It seems you're asking two very different questions, but I'm hoping you could clarify:
- Are you asking why is it not OK for CAs to generate keys?
- Or are you asking why is it OK for resellers and other intermediates to generate keys?
To your latter point, about "evading" the requirement, yes, it's certainly true, a CA could do that. Yet, as the discussion captures, the goal of any policy is to try to capture the expectations, while being mindful of the unintended or second-order consequences.
For example, you could, in theory, fully mitigate, if not outright prevent, crime, by having a police official assigned to each and every person and who follows them 24/7. Yet, in most societies, we recognize that's authoritarian abuse, and would have a number of measurable harms to individuals.
In this specific situation, we're acknowledging that there is frequently a path of intermediates between what might conceptually be seen as "the site" and the CA. I say "conceptually", because it's actually quite complicated with respect to how Applicant/Subscriber function.
On the "close to the site operator" side, you have entities like marketing companies, CDNs, IT (which may be in-sourced or may be out-sourced), hosting providers - all entities that may have access to the keys or may be responsible for generating keys.

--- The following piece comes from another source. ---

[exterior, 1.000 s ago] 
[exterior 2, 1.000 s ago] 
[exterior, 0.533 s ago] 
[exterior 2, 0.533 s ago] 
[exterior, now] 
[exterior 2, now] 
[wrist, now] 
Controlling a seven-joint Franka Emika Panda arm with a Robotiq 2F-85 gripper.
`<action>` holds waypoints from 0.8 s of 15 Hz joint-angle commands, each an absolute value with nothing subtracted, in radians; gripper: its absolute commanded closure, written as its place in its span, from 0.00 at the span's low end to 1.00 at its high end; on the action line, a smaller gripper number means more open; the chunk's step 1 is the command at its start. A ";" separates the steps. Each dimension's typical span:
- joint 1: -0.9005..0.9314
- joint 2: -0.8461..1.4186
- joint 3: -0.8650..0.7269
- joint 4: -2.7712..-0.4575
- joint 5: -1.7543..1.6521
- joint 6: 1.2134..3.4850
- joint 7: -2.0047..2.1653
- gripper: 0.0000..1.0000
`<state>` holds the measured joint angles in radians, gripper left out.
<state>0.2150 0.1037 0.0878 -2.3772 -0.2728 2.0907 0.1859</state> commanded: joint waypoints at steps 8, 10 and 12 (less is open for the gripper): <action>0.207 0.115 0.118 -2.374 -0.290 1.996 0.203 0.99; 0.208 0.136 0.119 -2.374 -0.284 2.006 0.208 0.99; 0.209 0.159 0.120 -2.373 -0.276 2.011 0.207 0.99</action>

On the "close to the CA" side, you obviously have the CA themselves, but then you have entities like resellers.
The problem is those "resellers" may themselves be the CDNs, IT teams, hosting providers, etc - it's not a binary either/or, but can be multiple.
Recognizing this, the policy tries to express both a principle and an outright prohibition. The CA themselves MUST NOT generate the key - primarily because in all cases (except where the CA is self-issuing to themselves), the CA won't be the one actually using or operating the key, which means complexities like key transport and key protection, and the risk of key archival. As we get closer to the site operator, it becomes more of a "site operator problem" to sort out, because we recognize there are legitimate reasons why you may want to have your hosting provider generate the key for you. For example, so they can automatically maintain and renew your certificate for you.
In policy, as in life, we accept the imperfection, because we don't want to let the perfect be the enemy of the good. We also use this to express principles and expectations.
Can CAs do things that stray from the good path? Yes, certainly. But we can deal with and address those situations as we become aware.